The Economic Impact of Global Conflicts on India: A Comprehensive Overview
Summary:
Recent global conflicts, such as the Russia-Ukraine war and the Israel-Hamas conflict, have had widespread economic ramifications. India, as a major importer of crude oil and an emerging market, is not immune to these disruptions. Key areas of concern for India include inflation, fuel prices, and international trade dynamics.
Inflation Pressure:
Retail Inflation: Currently at 5.02% but may rise due to high fuel and commodity prices.
Wholesale Inflation: More susceptible to price shocks in oil and commodities.
Core Inflation: Remains under control, standing at 4.6% in September.
Fuel Prices:
Affordability: Directly linked to the availability of crude oil in international markets.
Sustainability: India's focus on green energy transition has not waned.
International Trade:
Current Account Deficit (CAD): Could rise to 1.6% of the GDP if Brent oil prices reach $90 per barrel.

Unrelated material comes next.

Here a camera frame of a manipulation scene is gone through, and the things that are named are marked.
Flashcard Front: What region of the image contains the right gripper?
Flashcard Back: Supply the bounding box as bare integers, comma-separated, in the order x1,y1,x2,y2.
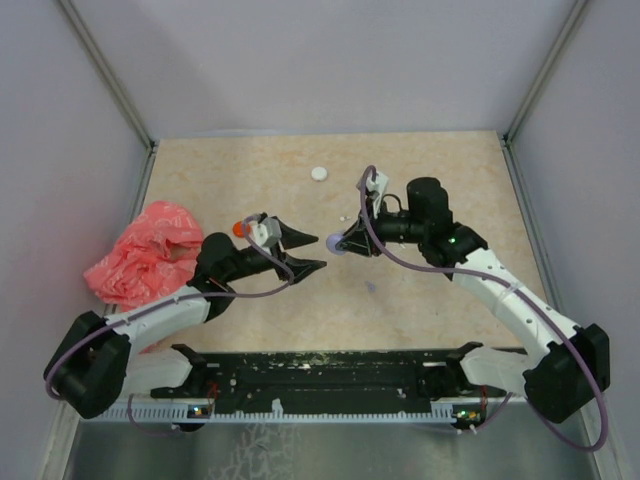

Exchange Rate: A 10% jump in oil prices can depreciate the rupee.
Economic Growth:
IMF Outlook: Global growth is projected at 3% for 2023, potentially slowing to 2.9% in 2024.
Impact on India: The economic growth rate can be negatively impacted by about 15 basis points, according to RBI.
Geopolitical Concerns:
Trade Relations: Potential impact on India’s trade surplus with Israel and its Middle-East-Europe Economic Corridor.
Emerging Markets: Fuel prices and supply chain disruptions are significant worries.
Policy Decisions:
Short-term vs. Long-term: India needs to navigate between immediate concerns and long-term strategies, especially in an election year.
Oil Marketing Companies: May have to absorb losses if the government decides against raising fuel prices.